Work task.
Could you repeat the whole listing below exactly as it stands?

Extracted information.
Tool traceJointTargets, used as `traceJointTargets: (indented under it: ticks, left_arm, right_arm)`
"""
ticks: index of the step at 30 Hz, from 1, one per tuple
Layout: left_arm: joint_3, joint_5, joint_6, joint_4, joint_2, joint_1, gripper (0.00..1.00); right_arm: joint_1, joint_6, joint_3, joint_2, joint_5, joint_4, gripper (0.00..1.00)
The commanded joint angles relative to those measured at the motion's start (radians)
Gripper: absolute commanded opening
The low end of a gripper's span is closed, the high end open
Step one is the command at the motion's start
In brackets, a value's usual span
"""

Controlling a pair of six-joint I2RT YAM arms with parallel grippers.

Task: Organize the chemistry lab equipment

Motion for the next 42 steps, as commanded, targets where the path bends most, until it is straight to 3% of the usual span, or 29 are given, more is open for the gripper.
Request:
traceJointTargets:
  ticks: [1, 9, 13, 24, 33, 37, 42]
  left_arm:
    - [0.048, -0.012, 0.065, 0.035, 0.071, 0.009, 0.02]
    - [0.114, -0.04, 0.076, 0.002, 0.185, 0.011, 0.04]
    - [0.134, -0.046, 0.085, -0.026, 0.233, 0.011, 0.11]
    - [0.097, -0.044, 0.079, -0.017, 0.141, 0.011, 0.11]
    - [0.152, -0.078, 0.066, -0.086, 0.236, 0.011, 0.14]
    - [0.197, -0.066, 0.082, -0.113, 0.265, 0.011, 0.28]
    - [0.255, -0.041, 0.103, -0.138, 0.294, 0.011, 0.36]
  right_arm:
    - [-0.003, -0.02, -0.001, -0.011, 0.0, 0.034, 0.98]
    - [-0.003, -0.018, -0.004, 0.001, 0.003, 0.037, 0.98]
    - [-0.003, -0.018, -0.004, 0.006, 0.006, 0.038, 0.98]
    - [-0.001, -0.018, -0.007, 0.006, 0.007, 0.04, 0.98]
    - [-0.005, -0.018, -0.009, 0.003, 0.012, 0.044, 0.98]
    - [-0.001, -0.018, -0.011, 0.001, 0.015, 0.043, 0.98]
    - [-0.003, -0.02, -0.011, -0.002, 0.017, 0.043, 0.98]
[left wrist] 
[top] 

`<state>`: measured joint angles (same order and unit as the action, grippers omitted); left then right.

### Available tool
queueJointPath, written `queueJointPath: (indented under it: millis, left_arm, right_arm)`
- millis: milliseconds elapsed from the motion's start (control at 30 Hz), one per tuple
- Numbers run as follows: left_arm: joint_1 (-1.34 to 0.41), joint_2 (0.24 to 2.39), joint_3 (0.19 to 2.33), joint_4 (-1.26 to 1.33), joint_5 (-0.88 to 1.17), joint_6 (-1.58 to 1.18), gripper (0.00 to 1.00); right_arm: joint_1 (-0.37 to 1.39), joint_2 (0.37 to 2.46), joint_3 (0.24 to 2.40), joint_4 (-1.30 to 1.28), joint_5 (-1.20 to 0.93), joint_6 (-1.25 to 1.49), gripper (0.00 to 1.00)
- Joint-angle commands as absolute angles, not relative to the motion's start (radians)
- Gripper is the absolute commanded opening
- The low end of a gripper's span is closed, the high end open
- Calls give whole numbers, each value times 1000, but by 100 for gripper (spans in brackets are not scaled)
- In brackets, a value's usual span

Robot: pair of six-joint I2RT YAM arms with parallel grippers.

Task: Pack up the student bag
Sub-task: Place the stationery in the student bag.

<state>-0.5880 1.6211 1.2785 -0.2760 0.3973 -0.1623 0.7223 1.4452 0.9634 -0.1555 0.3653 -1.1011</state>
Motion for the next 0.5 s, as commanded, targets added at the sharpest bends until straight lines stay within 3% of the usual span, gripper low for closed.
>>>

Solution for this task.
Tool traceJointTargets, used as `traceJointTargets: (indented under it: ticks, left_arm, right_arm)`
"""
ticks: index of the step at 30 Hz, from 1, one per tuple
Layout: left_arm: joint_3, joint_5, joint_6, joint_4, joint_2, joint_1, gripper (0.00..1.00); right_arm: joint_1, joint_6, joint_3, joint_2, joint_5, joint_4, gripper (0.00..1.00)
The commanded joint angles relative to those measured at the motion's start (radians)
Gripper: absolute commanded opening
The low end of a gripper's span is closed, the high end open
Step one is the command at the motion's start
In brackets, a value's usual span
"""

Controlling a pair of six-joint I2RT YAM arms with parallel grippers.

Task: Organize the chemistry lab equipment

Motion for the next 42 steps, as commanded, targets where the path bends most, until it is straight to 3% of the usual span, or 29 are given, more is open for the gripper.
Request:
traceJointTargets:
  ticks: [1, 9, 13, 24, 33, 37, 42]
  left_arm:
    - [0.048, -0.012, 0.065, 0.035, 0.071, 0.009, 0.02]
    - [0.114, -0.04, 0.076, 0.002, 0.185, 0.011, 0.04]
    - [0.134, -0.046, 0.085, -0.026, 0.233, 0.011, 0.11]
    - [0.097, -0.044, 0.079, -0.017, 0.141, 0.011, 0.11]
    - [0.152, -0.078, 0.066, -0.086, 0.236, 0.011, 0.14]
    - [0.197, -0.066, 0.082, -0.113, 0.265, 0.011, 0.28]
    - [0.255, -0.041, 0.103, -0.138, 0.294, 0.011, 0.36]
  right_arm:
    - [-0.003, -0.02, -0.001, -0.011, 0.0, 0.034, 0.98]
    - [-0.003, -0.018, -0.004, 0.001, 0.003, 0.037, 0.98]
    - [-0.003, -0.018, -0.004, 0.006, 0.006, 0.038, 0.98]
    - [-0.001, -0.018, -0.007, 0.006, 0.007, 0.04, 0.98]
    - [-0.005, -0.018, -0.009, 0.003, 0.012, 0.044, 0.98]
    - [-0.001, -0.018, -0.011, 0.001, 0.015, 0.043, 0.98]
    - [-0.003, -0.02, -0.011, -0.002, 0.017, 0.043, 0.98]
[left wrist] 
[top] 

`<state>`: measured joint angles (same order and unit as the action, grippers omitted); left then right.

### Available tool
queueJointPath, written `queueJointPath: (indented under it: millis, left_arm, right_arm)`
- millis: milliseconds elapsed from the motion's start (control at 30 Hz), one per tuple
- Numbers run as follows: left_arm: joint_1 (-1.34 to 0.41), joint_2 (0.24 to 2.39), joint_3 (0.19 to 2.33), joint_4 (-1.26 to 1.33), joint_5 (-0.88 to 1.17), joint_6 (-1.58 to 1.18), gripper (0.00 to 1.00); right_arm: joint_1 (-0.37 to 1.39), joint_2 (0.37 to 2.46), joint_3 (0.24 to 2.40), joint_4 (-1.30 to 1.28), joint_5 (-1.20 to 0.93), joint_6 (-1.25 to 1.49), gripper (0.00 to 1.00)
- Joint-angle commands as absolute angles, not relative to the motion's start (radians)
- Gripper is the absolute commanded opening
- The low end of a gripper's span is closed, the high end open
- Calls give whole numbers, each value times 1000, but by 100 for gripper (spans in brackets are not scaled)
- In brackets, a value's usual span

Robot: pair of six-joint I2RT YAM arms with parallel grippers.

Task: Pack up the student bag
Sub-task: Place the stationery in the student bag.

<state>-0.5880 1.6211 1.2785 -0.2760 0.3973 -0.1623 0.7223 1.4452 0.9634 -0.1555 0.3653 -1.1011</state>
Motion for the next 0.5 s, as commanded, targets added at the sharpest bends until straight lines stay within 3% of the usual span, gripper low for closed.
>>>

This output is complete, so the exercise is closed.